Jonah, on the other hand, is pretty easy to photograph. “You can lure him into a pose with a treat, and he will just hang out there looking as though he is thinking deep thoughts… Though I suspect he’s just debating whether he wants the treat or a nap more.”
Some photographers would tire of photographing the same subjects for 10 years, but for Katie, there’s always more to learn. Even after a thousand photos, she’s still finding new challenges and fresh ways of photographing her dogs.
In the past couple years, she’s started to experiment more with photo manipulation, particularly composite photos. “I’m still trying to figure it out,” she says, “but I’m loving being able to treat photography like I would a drawing or painting.”
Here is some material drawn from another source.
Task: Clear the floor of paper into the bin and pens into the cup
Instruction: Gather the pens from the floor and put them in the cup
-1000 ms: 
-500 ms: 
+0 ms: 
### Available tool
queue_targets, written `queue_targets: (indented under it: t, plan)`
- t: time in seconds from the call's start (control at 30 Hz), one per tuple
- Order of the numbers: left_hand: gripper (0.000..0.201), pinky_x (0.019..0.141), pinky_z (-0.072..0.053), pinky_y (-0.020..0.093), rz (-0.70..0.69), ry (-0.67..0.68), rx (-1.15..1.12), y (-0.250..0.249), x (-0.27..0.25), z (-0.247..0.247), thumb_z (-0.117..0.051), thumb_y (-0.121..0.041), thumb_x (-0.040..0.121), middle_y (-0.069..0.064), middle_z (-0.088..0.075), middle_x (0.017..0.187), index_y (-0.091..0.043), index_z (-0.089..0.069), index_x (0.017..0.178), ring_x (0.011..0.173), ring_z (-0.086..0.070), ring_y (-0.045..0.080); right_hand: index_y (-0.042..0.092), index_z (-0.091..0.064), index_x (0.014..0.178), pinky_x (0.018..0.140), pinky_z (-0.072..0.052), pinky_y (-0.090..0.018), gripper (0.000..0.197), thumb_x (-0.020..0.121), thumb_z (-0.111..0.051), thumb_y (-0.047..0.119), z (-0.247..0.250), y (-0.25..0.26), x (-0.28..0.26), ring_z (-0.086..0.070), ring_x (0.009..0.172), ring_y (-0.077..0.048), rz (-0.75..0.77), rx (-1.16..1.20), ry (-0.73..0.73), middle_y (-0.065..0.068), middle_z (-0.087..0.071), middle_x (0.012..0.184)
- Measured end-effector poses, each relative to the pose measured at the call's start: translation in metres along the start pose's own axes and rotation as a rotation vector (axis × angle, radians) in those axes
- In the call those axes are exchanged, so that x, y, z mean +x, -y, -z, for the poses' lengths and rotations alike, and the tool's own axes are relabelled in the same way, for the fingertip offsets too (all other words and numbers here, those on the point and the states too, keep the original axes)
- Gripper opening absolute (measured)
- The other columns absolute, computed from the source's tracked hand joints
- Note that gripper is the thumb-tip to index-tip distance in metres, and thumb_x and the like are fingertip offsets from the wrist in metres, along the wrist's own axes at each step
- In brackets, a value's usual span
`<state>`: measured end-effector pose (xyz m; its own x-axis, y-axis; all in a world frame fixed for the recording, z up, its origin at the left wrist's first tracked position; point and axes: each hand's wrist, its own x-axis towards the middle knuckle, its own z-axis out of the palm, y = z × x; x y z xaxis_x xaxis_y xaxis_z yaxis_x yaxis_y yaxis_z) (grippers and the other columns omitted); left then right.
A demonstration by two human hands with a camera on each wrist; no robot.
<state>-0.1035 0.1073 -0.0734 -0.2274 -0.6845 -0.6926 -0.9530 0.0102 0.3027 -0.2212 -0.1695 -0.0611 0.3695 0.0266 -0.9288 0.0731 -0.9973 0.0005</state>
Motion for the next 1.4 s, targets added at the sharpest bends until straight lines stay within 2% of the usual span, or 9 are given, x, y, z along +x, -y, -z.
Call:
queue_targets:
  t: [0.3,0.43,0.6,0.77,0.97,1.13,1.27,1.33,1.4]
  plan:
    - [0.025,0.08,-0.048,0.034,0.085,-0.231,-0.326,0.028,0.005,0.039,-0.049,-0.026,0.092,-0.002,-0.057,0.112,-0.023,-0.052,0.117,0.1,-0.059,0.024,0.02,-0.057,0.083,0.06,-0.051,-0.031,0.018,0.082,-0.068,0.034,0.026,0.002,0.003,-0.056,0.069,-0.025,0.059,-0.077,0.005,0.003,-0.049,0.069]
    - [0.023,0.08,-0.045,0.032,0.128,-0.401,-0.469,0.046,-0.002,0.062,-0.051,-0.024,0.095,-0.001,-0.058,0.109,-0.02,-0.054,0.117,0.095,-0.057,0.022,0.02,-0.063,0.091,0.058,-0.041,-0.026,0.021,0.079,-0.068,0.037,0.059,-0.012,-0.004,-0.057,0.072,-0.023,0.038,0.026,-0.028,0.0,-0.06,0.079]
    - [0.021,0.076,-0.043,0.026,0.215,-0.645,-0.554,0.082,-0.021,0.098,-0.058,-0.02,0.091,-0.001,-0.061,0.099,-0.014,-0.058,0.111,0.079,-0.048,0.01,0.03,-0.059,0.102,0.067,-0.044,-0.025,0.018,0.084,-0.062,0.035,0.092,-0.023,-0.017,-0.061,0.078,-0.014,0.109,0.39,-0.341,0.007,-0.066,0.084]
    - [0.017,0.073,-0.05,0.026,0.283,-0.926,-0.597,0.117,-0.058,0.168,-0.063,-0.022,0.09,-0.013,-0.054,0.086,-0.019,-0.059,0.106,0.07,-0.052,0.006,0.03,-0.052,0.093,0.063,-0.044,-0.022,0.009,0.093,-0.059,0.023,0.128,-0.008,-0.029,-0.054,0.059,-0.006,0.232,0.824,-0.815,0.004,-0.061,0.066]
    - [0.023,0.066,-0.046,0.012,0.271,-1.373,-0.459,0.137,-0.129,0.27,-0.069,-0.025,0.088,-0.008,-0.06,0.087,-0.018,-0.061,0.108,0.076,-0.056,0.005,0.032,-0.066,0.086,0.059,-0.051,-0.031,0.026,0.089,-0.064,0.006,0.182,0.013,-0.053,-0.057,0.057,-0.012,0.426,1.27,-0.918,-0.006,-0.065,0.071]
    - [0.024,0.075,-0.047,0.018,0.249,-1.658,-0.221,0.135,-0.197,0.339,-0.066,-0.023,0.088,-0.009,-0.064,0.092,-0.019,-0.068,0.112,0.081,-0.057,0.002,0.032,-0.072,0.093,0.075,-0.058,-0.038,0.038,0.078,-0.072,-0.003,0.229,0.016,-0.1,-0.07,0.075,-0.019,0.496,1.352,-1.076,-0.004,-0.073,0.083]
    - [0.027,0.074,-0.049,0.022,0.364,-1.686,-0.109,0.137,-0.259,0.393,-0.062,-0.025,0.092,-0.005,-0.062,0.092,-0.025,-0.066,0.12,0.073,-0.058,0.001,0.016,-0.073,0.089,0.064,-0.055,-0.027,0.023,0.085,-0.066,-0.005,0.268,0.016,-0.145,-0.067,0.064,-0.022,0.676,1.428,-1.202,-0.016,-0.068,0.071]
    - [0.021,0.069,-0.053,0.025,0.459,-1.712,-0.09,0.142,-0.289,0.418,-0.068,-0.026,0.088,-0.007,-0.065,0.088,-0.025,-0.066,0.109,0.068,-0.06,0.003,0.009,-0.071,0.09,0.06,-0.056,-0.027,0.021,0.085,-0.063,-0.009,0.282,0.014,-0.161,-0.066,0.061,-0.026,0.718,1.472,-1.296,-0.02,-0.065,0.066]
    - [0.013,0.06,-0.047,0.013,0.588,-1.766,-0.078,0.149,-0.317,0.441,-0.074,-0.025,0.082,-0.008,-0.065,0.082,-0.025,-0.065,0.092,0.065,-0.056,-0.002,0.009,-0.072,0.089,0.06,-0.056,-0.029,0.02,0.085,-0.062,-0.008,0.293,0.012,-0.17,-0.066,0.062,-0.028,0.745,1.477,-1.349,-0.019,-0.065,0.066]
Every manipulated photo she creates takes a while to put together. They all start with an idea, inspired by something in her life. “Over the course of a week, there is usually some mood or thought that I keep coming back to. This past week, it was a sad feeling brought on by an event in a friend’s life and a poem that she wrote about it.”
“From there, I try to think of how to convey that mood in a photograph. How can Grimm, or sometimes Grimm and I, or Grimm and my friend’s kids, be characters in a photograph about this mood or topic? I just spend a lot of time thinking about a mood or topic and how I can express it, then I try to pull it off.”
“In all honesty, I feel very much like a beginner with Photoshop, and my results rarely come close to the picture in my head. That said, I think photography is an ongoing learning process, and I’m happy to be continuing to make progress and challenge myself.”